The above is effectively the same as

const f = {
    "one": 1,
    "two": 2,
    "three": 3,
    "four": 4
};
const m = Object.keys(f).map(x => [x, f[x]]);

// [ [ 'one', 1 ], [ 'two', 2 ], [ 'three', 3 ], [ 'four', 4 ] ]
console.log(m);

and they can be composed naturally to add entries

'use strict';

const UnorderedMap = (f, domain) => {
    let res;
    res = x => res[x];
    domain.forEach(x => res[x] = f(x));
    res['domain'] = domain;
    res.composeWith = (f2, domain2) => {
        var domainSet = new Set();
        domain.forEach(x => domainSet.add(x));
        domain2.forEach(x => domainSet.add(x));

        return UnorderedMap((x => {        
            return res(x) !== undefined ? res(x) : f2(x);
        }), domainSet);
    };

    return res;
};    

let myMap = UnorderedMap((x => x === "zero" ? 0 : undefined), new Set(["zero"]));
myMap = myMap.composeWith((x => x === "one" ? 1 : undefined), new Set(["one"]));
myMap = myMap.composeWith((x => x === "two" ? 2 : undefined), new Set(["two"])); 
myMap = myMap.composeWith((x => x === "three" ? 3 : undefined), new Set(["three"])); 

console.log(myMap("zero")); // 0
console.log(myMap["zero"]); // 0
console.log(myMap("one")); // 1
console.log(myMap["one"]); // 1
console.log(myMap("two")); // 2
console.log(myMap["two"]); // 2
console.log(myMap("three")); // 3
console.log(myMap["three"]); // 3
console.log(myMap["domain"]); // Set { 'zero', 'one', 'two', 'three' } 
1

There are 1 best solutions below

1
On BEST ANSWER

If $V$ is a set of values and $K$ is a set of keys, then a hash is just a surjective map $h : V \to K$. If $k \in K$ is a key, then the subset $h^{-1} (k)$ is made up of all the values associated with the key $k$.

Notice that if $h$ is injective, then (since it is assumed surjective) it is bijective, therefore invertible, which defeats the practical purpose of a hash.
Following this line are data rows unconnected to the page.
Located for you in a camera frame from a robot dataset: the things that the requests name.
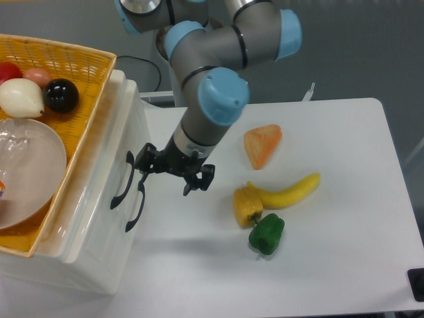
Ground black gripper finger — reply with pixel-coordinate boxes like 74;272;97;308
134;142;159;184
183;164;215;195

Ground yellow woven basket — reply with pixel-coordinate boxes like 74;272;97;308
1;34;117;258

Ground yellow bell pepper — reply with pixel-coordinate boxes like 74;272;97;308
233;187;264;228

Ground black floor cable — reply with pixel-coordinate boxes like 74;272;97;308
115;54;162;93

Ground red tomato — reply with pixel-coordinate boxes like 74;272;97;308
0;62;23;85

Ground green bell pepper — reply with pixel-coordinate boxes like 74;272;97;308
248;213;286;256

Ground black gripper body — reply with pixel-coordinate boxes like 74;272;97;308
155;137;203;177

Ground yellow banana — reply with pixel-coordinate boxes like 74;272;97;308
246;173;321;210

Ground black table corner object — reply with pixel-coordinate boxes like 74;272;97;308
407;268;424;302

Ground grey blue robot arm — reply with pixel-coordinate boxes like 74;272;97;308
115;1;302;193

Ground clear plastic bag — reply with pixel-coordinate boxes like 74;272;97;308
1;119;29;199

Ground pink round fruit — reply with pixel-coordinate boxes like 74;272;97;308
23;68;53;89

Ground white drawer cabinet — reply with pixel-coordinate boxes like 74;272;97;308
1;70;150;294

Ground black ball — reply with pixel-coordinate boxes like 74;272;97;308
42;78;80;113

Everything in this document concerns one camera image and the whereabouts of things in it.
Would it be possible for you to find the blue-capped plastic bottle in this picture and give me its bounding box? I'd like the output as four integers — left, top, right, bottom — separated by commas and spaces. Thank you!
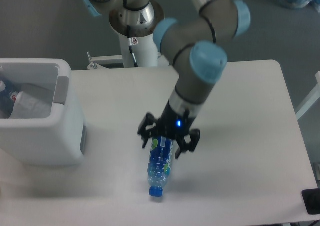
147, 136, 174, 197

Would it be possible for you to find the white trash can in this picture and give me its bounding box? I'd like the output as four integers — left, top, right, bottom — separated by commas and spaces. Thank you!
0, 58, 87, 166

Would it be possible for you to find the white plastic bag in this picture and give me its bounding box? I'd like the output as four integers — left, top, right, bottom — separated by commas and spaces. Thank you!
9, 83, 56, 119

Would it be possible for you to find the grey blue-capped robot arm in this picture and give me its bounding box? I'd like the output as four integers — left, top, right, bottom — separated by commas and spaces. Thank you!
83, 0, 251, 157

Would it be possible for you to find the black device at table edge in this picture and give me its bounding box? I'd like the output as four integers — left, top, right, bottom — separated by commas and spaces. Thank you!
301, 188, 320, 215

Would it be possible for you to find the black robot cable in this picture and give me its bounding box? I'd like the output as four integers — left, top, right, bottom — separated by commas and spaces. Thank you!
126, 25, 139, 68

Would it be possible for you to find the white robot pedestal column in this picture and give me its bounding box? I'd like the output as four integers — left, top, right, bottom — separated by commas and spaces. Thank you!
118, 34, 158, 68

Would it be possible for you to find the white metal base frame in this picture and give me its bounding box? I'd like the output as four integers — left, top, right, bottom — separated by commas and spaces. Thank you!
86, 51, 176, 70

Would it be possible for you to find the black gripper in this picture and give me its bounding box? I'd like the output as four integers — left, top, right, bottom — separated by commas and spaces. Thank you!
138, 102, 201, 159

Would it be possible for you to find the white frame at right edge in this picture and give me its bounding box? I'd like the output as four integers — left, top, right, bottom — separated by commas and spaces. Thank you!
295, 71, 320, 120

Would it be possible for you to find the clear bottle with red label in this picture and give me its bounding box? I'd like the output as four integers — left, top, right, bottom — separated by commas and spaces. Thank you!
0, 74, 20, 118

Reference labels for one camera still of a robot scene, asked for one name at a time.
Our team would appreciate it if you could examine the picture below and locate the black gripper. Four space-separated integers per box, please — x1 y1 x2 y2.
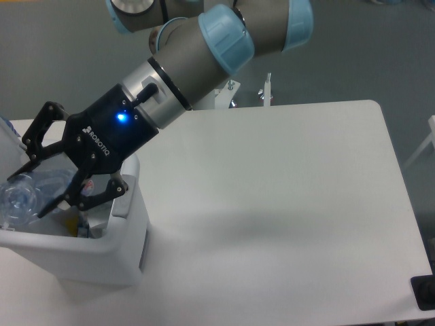
6 82 160 219

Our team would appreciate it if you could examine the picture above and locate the clear plastic water bottle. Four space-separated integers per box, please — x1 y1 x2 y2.
1 169 80 235

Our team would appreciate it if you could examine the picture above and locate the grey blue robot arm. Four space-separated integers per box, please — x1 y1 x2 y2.
9 1 314 217

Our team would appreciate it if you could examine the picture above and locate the white trash can lid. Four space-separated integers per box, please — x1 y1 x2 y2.
1 118 33 190

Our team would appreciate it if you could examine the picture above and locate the yellow trash in bin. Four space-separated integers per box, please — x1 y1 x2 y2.
65 217 80 237

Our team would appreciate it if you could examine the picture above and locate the crumpled white trash in bin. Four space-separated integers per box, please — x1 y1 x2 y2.
77 201 113 239

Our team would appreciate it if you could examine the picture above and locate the white plastic trash can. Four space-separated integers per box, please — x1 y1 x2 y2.
0 136 152 286

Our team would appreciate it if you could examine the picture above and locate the white furniture leg right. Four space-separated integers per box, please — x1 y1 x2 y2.
403 115 434 170

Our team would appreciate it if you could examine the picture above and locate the black device at table edge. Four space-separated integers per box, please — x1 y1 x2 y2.
411 274 434 311

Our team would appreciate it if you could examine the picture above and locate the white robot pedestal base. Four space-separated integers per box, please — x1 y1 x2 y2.
147 26 275 111

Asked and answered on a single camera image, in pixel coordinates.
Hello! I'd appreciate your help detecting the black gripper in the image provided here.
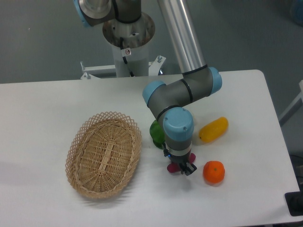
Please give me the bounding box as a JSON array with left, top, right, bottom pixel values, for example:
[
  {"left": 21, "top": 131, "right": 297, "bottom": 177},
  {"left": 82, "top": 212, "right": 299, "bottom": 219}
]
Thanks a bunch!
[{"left": 163, "top": 146, "right": 197, "bottom": 176}]

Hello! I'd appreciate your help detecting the purple sweet potato toy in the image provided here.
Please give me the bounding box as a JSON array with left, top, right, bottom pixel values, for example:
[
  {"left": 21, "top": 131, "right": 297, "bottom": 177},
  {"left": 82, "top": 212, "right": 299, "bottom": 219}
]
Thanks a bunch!
[{"left": 167, "top": 153, "right": 197, "bottom": 176}]

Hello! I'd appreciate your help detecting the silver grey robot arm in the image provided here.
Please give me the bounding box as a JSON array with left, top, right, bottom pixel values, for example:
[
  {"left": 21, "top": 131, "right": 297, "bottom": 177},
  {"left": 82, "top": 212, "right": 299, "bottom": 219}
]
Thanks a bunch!
[{"left": 74, "top": 0, "right": 222, "bottom": 175}]

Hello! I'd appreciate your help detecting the orange tangerine toy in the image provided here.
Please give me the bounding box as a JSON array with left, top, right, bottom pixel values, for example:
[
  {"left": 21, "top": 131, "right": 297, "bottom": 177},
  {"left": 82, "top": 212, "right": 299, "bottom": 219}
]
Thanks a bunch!
[{"left": 203, "top": 160, "right": 225, "bottom": 184}]

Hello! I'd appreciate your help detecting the green bok choy toy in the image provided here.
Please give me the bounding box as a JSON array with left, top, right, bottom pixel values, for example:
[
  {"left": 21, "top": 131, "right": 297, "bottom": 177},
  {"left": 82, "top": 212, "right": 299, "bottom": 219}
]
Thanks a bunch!
[{"left": 149, "top": 120, "right": 165, "bottom": 149}]

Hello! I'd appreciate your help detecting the yellow mango toy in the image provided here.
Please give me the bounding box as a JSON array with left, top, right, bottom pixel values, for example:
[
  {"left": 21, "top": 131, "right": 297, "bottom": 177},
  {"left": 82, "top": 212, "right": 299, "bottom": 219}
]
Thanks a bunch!
[{"left": 198, "top": 117, "right": 229, "bottom": 143}]

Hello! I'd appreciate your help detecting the woven wicker basket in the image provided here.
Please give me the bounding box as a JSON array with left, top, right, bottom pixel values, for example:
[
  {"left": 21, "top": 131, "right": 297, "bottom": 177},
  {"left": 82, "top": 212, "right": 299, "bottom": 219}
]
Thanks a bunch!
[{"left": 65, "top": 112, "right": 142, "bottom": 199}]

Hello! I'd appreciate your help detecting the black device at table edge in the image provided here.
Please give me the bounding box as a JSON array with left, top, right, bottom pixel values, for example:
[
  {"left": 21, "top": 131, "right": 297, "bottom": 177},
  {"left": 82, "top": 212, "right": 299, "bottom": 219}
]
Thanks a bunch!
[{"left": 285, "top": 192, "right": 303, "bottom": 217}]

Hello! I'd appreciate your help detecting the white metal mounting frame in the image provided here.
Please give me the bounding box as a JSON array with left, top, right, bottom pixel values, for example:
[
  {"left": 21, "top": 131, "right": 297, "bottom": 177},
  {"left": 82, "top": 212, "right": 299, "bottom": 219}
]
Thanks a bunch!
[{"left": 80, "top": 55, "right": 167, "bottom": 80}]

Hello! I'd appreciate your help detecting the black cable on pedestal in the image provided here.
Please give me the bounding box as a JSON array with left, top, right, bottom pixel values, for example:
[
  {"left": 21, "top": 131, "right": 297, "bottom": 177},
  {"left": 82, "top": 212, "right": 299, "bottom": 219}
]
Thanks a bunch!
[{"left": 119, "top": 37, "right": 135, "bottom": 78}]

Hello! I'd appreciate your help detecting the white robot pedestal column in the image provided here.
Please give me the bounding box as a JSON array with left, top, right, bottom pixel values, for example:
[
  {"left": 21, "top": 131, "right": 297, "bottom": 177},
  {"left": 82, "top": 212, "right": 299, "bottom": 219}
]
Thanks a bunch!
[{"left": 103, "top": 12, "right": 155, "bottom": 78}]

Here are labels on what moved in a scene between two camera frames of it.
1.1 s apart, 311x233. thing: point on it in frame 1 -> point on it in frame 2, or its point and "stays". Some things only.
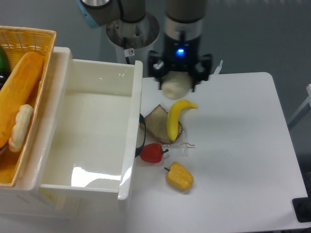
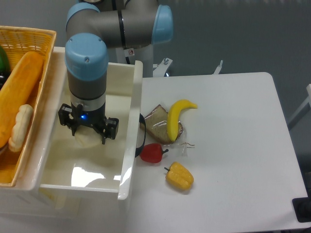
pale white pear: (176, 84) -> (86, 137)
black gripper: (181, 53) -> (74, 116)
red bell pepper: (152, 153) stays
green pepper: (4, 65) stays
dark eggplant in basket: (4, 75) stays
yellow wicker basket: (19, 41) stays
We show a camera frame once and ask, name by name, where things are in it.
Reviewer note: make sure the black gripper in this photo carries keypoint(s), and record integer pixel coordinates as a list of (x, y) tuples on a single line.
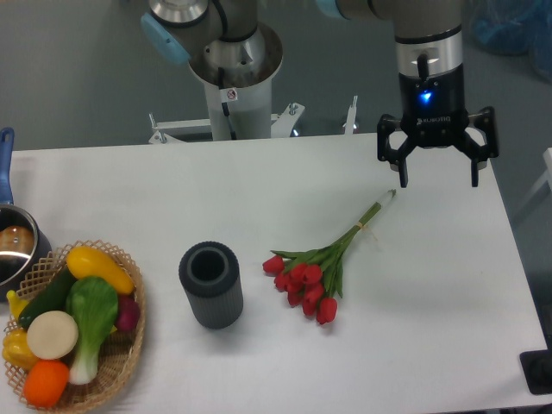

Therefore, a hash function must be "as non-injective as practically possible". Notice, though, that a delicate balance must be attained, because if a hash function is "too non-injective", then it produces too many collisions (if $h(k) = h(k')$ the it is said that $k$ and $k'$ collide under $h$).

In computer science one usually takes $V$ and $K$ to be finite, and the cardinal of $K$ to be significantly smaller than the one of $V$. One also introduces some topology on $V$ and $K$ (such as the order topology) and requires $h$ to be "very discontinuous", in order to make approximation of zeros difficult (i.e. finding approximate solutions to the equation $f(v) = k$), i.e. making the hash function difficult to break.